WhipperSnapper Jul 24, 2017 4:22 AM

Yeah, something must have gone terribly wrong comparing the 1991 numbers to now with absolutely zero analysis. Apples to Oranges. That's what isaidso has done every time he compares our losing little backwater's (meaning Canada) passenger numbers to Australia as if the sky is falling.

OutOfTowner Jul 24, 2017 5:26 AM

Quote:

Originally Posted by Nicko999 (Post 7873694)
Then explain to me why both cities had similar passengers numbers in 1991? This means that something went terribly wrong in Montreal. A 16M difference in 25 years is massive.

The Australian airline industry was deregulated in 1990. Since then, air travel has quadrupled with 3/4 of the increase occuring domestically. Domestic flights are incredibly cheap - it's nothing for an Aussie to fly from Melbourne to Brisbane for the weekend, as an example. My friends do it all the time. Also, the rise of Asian economies - China and India in particular - has resulted in a huge increase in regional tourism from practically nothing in the 80's-90's.

In Melbourne's case, the closest major cities are Canberra, Adelaide, Sydney - a 7,8,9 hour drive (under ideal conditions) respectively. Much quicker and cheaper to fly than to drive.

Aussies are also great travellers which is why, even though there are only 22 million of them, they seem to be everywhere!

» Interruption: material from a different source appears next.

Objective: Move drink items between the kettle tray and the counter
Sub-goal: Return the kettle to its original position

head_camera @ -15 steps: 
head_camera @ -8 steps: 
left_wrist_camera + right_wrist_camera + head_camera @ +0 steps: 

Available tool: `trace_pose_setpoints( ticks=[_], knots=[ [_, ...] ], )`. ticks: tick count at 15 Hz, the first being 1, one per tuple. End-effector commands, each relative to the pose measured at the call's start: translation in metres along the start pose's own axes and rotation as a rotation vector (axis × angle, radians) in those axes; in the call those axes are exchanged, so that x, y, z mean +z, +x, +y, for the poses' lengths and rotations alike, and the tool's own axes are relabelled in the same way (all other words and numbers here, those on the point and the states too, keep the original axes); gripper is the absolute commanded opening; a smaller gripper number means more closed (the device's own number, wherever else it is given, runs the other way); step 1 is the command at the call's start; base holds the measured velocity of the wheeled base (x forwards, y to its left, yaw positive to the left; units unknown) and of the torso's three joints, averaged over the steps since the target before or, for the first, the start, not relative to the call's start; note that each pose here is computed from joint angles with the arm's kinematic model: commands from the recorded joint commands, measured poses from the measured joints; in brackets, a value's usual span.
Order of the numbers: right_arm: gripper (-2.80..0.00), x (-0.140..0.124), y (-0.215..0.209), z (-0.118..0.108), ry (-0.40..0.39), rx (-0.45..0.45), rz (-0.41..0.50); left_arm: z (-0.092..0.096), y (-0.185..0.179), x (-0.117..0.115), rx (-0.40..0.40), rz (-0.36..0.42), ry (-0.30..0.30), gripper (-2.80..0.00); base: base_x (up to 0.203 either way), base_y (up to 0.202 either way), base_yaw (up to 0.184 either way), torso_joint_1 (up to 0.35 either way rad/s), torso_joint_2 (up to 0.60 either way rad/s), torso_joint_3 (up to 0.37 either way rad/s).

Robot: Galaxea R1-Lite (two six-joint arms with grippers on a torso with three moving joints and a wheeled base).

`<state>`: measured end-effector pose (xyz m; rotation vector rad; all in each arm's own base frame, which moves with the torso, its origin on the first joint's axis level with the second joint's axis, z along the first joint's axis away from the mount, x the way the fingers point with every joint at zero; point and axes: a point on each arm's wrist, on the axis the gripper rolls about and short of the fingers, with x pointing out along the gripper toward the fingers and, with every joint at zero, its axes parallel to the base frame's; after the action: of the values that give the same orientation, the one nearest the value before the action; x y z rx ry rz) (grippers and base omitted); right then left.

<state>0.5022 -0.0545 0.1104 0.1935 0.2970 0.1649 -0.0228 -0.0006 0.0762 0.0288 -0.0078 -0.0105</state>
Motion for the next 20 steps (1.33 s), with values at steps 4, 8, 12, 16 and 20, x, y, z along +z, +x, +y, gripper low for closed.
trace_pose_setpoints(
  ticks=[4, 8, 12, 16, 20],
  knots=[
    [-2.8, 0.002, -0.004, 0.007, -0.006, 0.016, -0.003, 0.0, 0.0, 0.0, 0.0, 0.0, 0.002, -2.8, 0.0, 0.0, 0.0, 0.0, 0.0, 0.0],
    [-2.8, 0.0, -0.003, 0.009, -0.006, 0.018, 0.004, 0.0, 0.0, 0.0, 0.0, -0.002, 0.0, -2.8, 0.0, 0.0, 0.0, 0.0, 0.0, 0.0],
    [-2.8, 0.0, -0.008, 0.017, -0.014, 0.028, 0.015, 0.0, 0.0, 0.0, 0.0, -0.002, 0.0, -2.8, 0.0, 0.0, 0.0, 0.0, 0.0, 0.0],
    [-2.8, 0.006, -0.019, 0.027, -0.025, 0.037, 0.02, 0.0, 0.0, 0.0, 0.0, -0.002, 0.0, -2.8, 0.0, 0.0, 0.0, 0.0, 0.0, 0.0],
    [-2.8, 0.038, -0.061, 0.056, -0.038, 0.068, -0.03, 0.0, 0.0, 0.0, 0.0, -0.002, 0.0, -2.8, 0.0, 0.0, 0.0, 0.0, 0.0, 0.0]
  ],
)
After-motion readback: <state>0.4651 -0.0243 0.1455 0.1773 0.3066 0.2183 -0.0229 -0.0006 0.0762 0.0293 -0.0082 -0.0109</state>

Which is a good thing because they're a good bunch and a lot of fun.

OutOfTowner Jul 24, 2017 5:33 AM

Quote:

Originally Posted by WhipperSnapper (Post 7873710)
Yeah, something must have gone terribly wrong comparing the 1991 numbers to now with absolutely zero analysis. Apples to Oranges. That's what isaidso has done every time he compares our losing little backwater's (meaning Canada) passenger numbers to Australia as if the sky is falling.

Isaidso seems to think that population/x should always=y, regardless of any external factors.

He worships big numbers for their bigness - bigly.